Per questa settimana è tutto, se vi piace e vi è utile questa newsletter, potete mettere un cuore qui sotto, condividerla o inoltrarla a chi volete. E se avete commenti e spunti, potete scrivere qui sotto o rispondermi via email.
Grazie per essere arrivate fin qui!
No, non è una festa e la mimosa ha la dignità di bellissima pianta, non un rametto tristemente reciso per compensare a decenni di disparità sociali ed economiche.
Ne ho parlato recentemente durante il panel organizzato da “Torino città per le donne” per “Women & the city” dello scorso ottobre (sono disponibili i video degli interventi)
“Invisibili” di Caroline Criado-Perez è un’ottima lettura per scoprire quanto, dati alla mano, le donne siano invisibili nel mondo e nel modo in cui lo abbiamo progettato.

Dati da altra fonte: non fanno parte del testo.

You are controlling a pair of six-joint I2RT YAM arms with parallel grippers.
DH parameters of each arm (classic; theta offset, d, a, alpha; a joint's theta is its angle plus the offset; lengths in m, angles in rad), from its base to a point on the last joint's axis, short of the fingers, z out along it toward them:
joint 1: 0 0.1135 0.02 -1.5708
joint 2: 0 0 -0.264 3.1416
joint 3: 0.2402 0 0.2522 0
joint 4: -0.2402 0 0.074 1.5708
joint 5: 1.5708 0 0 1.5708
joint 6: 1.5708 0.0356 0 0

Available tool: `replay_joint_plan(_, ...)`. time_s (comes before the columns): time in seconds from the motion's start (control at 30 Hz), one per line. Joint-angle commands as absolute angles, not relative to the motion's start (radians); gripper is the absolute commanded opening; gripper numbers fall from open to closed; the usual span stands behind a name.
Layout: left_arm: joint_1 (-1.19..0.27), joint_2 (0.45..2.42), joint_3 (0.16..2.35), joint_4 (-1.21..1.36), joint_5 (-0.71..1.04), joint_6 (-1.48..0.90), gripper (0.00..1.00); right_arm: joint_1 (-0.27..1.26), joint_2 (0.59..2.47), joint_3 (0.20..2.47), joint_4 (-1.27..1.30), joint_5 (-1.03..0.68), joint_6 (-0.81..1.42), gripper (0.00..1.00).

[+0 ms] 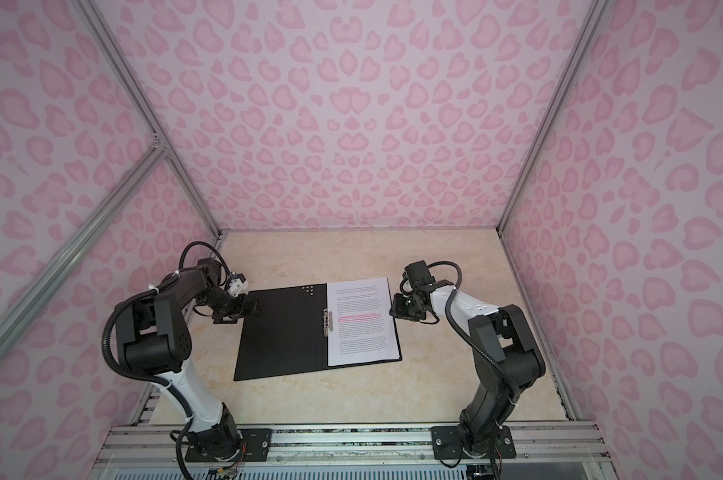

Lo ricorda bene in una intervista su Linkiesta Stefano Guarnieri, che nel 2010 ha perso il figlio Lorenzo di 17 anni, ucciso da un uomo in stato di alterazione alla guida di una moto e che insieme ad amici e familiari ha fondato l’Associazione Lorenzo Guarnieri Onlus per contribuire a rendere più sicure le strade di Firenze.